> **Exercise**
Transcribe exactly the lines that fall between the one holding "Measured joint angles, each" and the one holding "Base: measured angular", inclusive, from the entries below.

Supplied records section start

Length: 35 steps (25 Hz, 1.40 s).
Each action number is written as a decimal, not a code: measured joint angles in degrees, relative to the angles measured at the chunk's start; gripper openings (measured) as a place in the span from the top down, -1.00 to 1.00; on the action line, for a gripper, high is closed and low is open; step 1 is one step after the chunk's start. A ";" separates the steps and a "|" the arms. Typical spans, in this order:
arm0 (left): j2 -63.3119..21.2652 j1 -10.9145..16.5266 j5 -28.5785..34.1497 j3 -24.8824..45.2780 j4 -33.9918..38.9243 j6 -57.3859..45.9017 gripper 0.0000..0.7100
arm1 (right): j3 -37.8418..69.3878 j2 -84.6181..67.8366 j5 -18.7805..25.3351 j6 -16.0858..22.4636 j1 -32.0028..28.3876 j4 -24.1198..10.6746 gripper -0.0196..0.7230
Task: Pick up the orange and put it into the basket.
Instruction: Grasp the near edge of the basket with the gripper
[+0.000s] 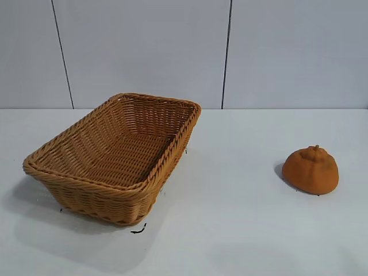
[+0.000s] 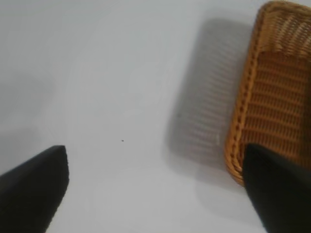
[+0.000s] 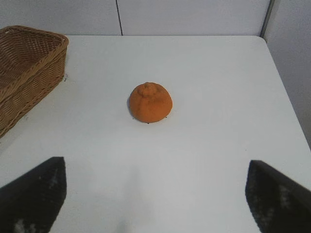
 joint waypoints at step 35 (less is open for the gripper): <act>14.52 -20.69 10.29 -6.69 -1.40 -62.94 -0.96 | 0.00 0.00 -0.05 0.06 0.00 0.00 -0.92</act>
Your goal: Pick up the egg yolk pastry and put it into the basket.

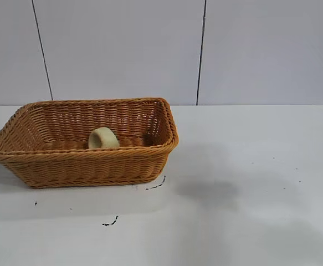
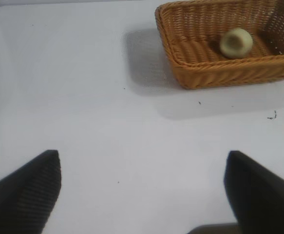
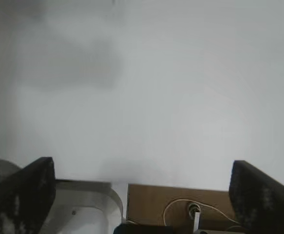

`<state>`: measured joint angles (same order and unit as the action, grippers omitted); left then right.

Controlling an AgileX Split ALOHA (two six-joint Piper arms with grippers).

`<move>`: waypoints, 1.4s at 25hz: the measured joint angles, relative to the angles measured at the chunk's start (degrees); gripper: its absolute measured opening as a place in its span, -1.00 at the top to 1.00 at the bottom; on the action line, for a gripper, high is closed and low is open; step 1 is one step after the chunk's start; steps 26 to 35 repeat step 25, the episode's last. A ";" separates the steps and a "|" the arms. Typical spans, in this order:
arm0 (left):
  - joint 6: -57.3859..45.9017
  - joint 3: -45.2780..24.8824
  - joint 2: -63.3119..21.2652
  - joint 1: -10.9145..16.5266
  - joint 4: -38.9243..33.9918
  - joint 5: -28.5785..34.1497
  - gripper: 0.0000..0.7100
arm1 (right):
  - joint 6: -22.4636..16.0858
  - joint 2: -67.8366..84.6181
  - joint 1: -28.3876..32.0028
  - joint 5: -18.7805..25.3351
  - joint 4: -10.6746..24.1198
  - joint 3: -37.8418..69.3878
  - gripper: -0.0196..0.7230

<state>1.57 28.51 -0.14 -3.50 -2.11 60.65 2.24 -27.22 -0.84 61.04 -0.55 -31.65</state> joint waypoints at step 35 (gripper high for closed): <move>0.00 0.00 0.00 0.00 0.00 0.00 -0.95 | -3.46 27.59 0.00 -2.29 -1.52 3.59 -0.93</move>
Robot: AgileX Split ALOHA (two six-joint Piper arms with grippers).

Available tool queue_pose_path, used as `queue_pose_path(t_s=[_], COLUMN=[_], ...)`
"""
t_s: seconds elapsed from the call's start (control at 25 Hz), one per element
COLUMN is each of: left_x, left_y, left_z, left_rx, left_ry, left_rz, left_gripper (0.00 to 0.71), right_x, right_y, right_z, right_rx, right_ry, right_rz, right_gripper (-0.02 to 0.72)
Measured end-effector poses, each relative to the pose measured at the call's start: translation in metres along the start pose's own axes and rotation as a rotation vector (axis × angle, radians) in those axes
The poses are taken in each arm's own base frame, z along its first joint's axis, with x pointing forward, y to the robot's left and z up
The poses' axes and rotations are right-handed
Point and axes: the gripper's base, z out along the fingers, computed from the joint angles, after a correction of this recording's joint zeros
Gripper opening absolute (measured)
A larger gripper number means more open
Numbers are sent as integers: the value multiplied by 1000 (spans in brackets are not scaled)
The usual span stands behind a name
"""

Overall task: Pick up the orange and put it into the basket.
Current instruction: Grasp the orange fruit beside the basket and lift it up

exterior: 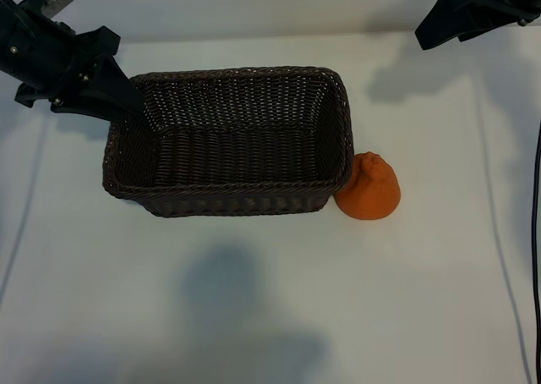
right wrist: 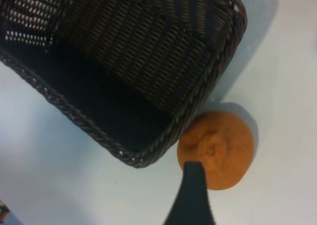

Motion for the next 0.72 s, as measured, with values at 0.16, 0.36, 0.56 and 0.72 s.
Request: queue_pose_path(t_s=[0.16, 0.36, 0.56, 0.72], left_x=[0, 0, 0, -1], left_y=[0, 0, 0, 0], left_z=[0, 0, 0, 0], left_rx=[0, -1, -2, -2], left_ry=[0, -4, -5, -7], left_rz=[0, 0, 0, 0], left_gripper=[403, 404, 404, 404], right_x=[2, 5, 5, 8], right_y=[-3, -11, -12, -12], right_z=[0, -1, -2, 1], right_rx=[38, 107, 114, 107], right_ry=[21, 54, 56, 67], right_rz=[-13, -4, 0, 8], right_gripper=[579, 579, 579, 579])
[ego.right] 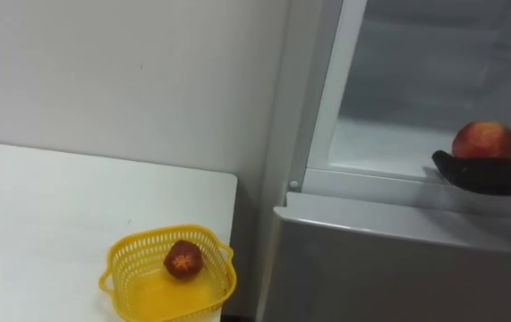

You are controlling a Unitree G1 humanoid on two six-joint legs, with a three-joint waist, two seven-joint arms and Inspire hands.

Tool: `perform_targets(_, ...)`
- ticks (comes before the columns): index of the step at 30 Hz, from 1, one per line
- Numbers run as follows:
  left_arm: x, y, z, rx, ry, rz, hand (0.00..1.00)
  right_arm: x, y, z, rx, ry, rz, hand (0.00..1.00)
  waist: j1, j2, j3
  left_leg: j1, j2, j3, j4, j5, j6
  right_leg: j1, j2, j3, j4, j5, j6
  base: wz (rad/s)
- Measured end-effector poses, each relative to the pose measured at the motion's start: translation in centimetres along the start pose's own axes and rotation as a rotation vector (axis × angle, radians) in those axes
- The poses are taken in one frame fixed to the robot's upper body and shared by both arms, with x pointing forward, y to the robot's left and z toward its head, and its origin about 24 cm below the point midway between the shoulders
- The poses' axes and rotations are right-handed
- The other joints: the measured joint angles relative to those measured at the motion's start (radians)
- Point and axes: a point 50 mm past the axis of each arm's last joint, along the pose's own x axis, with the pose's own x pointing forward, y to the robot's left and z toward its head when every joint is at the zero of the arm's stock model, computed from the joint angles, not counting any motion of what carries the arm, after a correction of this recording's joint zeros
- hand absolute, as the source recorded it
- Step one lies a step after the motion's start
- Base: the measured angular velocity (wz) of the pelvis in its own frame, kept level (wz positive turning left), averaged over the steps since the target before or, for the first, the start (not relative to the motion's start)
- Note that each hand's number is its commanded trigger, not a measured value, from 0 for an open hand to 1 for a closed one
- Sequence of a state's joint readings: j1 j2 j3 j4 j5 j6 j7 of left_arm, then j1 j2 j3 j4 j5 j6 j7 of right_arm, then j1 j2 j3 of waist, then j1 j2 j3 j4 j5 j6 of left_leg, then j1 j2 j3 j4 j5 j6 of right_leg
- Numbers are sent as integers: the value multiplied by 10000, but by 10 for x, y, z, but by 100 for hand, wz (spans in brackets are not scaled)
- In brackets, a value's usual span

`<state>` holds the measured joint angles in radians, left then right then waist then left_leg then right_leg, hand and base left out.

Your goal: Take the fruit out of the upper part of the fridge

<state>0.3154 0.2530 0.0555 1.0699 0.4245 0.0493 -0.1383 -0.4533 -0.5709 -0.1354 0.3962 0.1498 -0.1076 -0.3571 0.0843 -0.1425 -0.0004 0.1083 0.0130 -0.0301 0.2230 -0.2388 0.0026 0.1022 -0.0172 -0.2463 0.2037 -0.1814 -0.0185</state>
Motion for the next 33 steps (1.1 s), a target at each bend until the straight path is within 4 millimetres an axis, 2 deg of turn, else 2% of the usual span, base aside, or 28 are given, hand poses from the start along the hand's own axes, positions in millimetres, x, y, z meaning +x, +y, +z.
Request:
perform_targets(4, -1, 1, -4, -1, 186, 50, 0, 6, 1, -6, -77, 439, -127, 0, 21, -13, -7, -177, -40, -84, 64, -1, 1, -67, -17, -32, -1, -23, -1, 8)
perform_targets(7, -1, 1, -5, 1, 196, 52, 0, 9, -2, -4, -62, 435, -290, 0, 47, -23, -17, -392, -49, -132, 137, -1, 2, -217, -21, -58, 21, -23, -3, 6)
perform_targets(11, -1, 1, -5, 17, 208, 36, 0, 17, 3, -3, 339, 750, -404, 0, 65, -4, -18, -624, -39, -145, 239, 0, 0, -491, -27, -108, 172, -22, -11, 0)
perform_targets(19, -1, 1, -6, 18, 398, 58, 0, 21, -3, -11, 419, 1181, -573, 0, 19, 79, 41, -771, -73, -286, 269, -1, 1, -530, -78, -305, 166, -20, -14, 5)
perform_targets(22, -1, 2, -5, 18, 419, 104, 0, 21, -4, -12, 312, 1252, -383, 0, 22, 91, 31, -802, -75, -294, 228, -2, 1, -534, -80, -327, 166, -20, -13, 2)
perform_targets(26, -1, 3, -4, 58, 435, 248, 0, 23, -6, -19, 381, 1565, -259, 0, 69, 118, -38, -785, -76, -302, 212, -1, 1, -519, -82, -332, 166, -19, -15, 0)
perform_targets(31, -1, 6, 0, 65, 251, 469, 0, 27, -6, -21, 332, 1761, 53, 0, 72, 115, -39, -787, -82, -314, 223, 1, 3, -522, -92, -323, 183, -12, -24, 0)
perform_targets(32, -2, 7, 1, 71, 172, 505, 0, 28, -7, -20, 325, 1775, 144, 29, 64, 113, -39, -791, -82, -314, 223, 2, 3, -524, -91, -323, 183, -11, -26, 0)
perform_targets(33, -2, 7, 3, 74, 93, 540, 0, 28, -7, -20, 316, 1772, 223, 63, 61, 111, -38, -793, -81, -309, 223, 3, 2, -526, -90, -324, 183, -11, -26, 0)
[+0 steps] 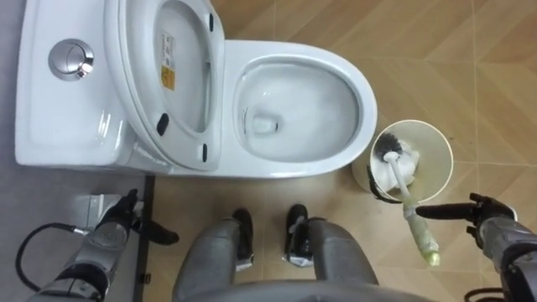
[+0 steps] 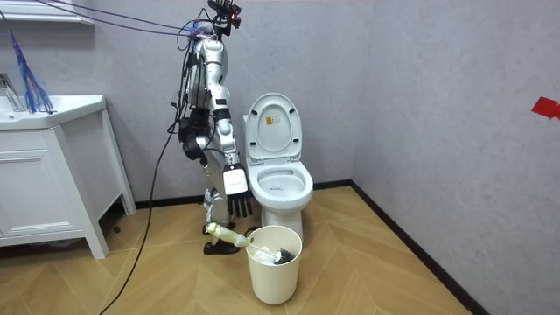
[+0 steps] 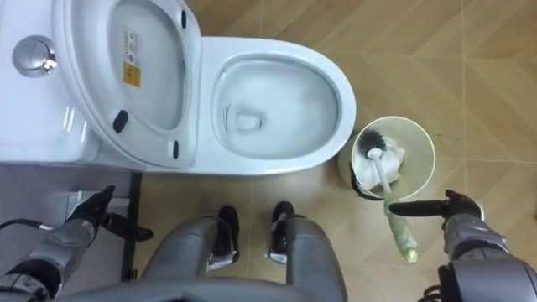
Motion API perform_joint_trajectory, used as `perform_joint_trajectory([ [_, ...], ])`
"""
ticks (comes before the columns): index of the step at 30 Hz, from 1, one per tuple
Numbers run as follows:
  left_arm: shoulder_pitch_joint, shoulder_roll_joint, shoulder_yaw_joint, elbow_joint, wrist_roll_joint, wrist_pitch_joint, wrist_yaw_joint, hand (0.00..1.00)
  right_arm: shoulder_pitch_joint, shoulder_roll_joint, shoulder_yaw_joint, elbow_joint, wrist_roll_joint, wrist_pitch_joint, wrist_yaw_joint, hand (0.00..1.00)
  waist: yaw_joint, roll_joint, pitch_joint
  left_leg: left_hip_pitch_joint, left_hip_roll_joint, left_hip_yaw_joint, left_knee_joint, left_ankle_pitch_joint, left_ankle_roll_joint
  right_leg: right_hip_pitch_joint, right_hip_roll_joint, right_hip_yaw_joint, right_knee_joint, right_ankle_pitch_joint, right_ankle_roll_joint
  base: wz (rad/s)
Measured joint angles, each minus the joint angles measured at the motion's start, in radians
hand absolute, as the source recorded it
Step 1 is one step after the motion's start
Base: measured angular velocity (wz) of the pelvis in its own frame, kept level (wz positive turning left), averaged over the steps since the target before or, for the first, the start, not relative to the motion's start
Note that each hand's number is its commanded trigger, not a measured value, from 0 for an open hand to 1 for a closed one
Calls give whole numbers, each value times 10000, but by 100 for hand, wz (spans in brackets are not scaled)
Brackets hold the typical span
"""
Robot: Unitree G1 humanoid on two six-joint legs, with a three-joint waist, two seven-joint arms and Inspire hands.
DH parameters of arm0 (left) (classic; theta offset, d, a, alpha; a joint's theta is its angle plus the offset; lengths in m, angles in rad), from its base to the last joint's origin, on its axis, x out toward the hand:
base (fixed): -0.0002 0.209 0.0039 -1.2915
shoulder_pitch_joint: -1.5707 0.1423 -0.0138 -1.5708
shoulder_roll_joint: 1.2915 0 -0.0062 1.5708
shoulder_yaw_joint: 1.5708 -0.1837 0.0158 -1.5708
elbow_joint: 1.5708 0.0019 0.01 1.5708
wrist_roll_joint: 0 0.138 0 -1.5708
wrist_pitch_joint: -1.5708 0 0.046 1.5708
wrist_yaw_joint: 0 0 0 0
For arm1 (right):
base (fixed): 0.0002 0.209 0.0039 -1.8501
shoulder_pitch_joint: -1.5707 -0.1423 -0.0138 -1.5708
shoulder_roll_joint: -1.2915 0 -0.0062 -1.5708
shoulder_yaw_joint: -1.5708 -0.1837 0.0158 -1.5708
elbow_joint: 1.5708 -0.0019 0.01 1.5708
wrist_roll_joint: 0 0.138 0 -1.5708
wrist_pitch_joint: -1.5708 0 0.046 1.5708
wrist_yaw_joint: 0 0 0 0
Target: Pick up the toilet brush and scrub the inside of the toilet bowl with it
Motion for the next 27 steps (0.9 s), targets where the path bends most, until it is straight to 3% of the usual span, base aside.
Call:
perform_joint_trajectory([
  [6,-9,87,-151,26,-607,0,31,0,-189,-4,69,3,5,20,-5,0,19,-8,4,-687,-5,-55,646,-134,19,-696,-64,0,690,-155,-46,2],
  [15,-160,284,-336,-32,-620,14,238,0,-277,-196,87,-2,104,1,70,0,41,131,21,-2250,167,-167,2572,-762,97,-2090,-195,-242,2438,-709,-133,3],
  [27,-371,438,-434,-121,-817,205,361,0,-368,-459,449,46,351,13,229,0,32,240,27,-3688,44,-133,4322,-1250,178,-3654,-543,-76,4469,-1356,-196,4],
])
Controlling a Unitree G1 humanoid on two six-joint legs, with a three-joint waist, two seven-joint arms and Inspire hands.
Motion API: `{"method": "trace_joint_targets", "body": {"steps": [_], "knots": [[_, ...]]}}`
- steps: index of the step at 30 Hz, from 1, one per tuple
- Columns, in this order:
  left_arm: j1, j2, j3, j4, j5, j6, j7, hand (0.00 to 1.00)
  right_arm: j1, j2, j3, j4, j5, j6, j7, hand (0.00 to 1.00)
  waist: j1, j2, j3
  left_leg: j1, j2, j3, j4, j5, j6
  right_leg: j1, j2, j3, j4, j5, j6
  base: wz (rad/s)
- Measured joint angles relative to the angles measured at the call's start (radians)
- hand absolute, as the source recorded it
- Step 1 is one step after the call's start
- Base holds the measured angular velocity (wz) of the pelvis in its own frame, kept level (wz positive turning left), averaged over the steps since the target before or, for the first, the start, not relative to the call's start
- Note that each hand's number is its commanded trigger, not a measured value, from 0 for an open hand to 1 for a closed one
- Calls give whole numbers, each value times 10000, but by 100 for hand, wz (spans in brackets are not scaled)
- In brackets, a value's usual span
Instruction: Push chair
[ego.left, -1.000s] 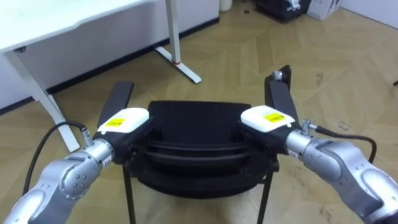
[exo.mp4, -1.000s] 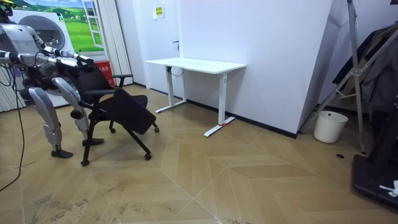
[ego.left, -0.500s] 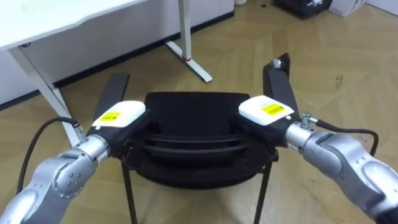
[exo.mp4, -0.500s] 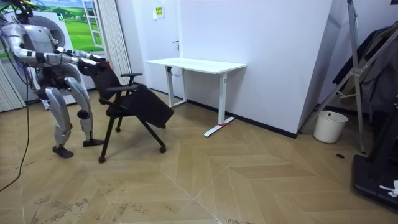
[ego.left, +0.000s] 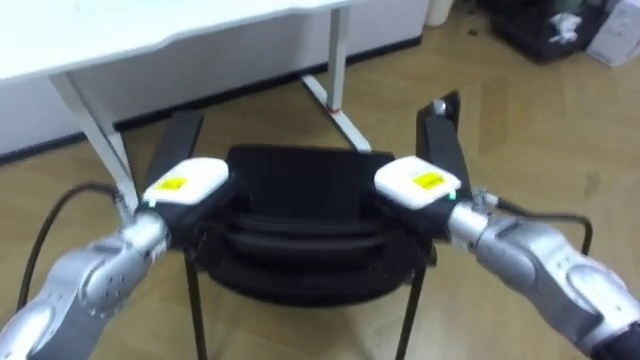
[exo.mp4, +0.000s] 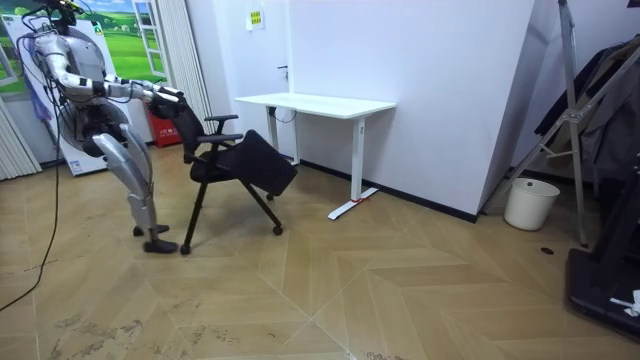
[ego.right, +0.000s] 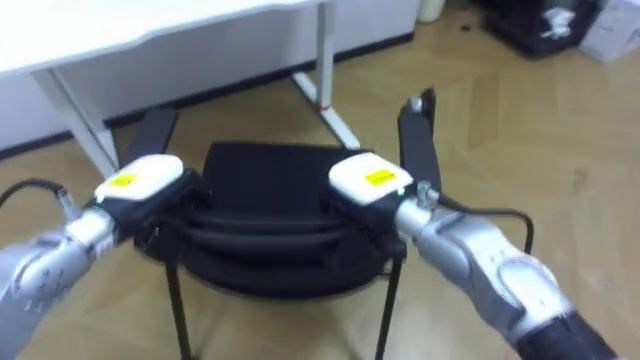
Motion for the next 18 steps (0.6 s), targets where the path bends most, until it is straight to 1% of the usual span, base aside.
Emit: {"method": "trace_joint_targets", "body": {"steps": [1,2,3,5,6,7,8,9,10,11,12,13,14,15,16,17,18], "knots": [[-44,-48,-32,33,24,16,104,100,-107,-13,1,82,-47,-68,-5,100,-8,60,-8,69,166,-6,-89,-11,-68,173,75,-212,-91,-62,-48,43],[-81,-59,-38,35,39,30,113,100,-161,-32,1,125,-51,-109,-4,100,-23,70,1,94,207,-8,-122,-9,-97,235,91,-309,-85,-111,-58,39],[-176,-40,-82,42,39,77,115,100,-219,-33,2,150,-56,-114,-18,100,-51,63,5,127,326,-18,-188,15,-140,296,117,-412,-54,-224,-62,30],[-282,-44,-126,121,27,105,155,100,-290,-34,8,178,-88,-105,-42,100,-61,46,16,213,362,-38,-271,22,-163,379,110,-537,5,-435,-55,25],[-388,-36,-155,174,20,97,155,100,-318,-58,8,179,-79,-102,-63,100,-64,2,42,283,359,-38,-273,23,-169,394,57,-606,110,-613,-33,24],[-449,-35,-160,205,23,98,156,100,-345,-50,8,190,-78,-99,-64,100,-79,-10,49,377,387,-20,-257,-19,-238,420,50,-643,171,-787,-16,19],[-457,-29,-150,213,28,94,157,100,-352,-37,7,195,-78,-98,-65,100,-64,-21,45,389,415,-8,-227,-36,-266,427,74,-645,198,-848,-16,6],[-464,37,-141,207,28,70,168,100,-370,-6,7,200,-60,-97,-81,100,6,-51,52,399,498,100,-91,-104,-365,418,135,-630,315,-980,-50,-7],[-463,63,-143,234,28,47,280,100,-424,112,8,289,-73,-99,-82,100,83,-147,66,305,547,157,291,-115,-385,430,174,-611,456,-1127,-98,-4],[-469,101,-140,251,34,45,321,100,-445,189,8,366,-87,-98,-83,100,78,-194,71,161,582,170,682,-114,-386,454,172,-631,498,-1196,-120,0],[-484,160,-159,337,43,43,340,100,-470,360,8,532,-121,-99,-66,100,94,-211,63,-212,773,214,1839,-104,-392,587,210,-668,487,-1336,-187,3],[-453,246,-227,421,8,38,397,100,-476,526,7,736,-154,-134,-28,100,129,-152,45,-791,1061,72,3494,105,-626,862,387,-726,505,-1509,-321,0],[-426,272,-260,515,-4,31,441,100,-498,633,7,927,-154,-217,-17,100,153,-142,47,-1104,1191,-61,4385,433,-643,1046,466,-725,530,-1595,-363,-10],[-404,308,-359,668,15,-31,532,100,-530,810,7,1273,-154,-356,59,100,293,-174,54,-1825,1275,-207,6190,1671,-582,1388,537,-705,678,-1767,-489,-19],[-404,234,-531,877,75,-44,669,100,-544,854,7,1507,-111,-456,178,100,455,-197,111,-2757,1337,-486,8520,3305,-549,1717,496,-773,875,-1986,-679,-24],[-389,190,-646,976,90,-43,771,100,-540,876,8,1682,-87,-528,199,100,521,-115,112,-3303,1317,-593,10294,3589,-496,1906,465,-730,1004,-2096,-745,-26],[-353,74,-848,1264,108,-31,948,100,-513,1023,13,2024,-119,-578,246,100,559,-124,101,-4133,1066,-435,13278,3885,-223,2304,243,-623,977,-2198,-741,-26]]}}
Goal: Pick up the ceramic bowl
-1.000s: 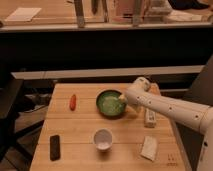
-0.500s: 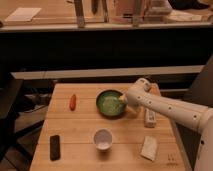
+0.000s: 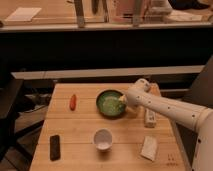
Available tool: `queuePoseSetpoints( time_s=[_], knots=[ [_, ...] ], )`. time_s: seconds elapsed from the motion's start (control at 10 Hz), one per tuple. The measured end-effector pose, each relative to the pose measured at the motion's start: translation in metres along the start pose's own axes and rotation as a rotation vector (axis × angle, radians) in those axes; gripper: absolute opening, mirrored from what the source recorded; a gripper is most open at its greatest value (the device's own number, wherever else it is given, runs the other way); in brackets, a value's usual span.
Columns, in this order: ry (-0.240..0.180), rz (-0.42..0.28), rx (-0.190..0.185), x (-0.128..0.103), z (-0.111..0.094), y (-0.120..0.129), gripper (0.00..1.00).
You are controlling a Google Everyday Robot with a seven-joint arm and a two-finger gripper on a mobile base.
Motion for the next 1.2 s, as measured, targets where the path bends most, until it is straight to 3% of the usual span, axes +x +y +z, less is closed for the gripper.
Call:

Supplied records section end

> **Answer to the problem**
Measured joint angles, each minus the joint angles measured at the motion's start, in radians
hand absolute, as the source recorded it
Step 1 is one step after the motion's start
Base: measured angular velocity (wz) of the pelvis in its own frame, kept level (wz positive turning left), averaged over the steps since the target before or, for the first, the start, not relative to the motion's start

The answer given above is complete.